▶ _DATA PROVIDED_:
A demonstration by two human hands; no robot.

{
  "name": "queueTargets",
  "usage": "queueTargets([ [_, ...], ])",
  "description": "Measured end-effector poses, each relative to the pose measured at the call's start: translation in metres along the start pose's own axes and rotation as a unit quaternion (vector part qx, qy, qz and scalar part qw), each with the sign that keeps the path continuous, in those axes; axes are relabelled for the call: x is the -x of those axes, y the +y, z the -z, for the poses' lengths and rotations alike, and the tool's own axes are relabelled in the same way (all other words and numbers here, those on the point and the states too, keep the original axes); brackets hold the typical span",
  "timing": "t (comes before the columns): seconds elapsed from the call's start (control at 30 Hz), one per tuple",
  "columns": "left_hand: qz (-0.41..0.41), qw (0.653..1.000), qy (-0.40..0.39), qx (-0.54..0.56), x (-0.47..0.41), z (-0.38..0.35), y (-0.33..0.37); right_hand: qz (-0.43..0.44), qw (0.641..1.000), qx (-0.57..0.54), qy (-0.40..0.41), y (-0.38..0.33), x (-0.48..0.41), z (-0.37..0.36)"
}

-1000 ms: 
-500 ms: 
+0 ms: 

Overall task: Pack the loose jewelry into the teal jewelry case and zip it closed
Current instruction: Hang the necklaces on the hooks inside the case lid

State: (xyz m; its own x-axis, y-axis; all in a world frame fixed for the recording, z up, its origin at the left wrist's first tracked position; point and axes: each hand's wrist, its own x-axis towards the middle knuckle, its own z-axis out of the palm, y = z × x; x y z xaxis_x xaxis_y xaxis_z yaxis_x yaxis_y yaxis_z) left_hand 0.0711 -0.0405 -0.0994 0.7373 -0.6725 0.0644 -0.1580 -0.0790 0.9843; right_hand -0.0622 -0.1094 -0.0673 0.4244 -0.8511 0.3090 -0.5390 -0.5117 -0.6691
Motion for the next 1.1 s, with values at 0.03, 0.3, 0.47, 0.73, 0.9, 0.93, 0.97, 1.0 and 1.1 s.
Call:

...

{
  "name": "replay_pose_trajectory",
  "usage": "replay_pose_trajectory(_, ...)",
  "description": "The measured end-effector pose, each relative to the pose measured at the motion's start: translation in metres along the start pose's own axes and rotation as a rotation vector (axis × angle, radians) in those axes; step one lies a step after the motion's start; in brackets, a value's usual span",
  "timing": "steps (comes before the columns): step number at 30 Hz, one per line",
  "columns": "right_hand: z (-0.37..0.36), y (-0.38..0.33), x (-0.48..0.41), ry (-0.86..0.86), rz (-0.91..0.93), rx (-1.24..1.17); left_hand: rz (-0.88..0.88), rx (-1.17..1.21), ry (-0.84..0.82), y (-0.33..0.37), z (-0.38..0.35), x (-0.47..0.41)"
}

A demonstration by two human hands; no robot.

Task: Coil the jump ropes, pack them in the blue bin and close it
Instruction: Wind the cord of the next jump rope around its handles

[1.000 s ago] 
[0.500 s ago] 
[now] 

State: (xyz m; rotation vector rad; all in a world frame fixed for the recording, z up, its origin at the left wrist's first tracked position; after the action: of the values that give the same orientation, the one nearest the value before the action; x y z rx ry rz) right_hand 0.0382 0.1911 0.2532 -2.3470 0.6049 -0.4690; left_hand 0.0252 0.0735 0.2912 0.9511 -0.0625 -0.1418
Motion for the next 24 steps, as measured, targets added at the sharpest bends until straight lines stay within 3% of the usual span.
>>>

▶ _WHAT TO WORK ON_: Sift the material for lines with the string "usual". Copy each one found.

▶ _ANSWER SPACE_:
  "description": "The measured end-effector pose, each relative to the pose measured at the motion's start: translation in metres along the start pose's own axes and rotation as a rotation vector (axis × angle, radians) in those axes; step one lies a step after the motion's start; in brackets, a value's usual span",
Motion for the next 24 steps, as measured, targets added at the sharpest bends until straight lines stay within 3% of the usual span.

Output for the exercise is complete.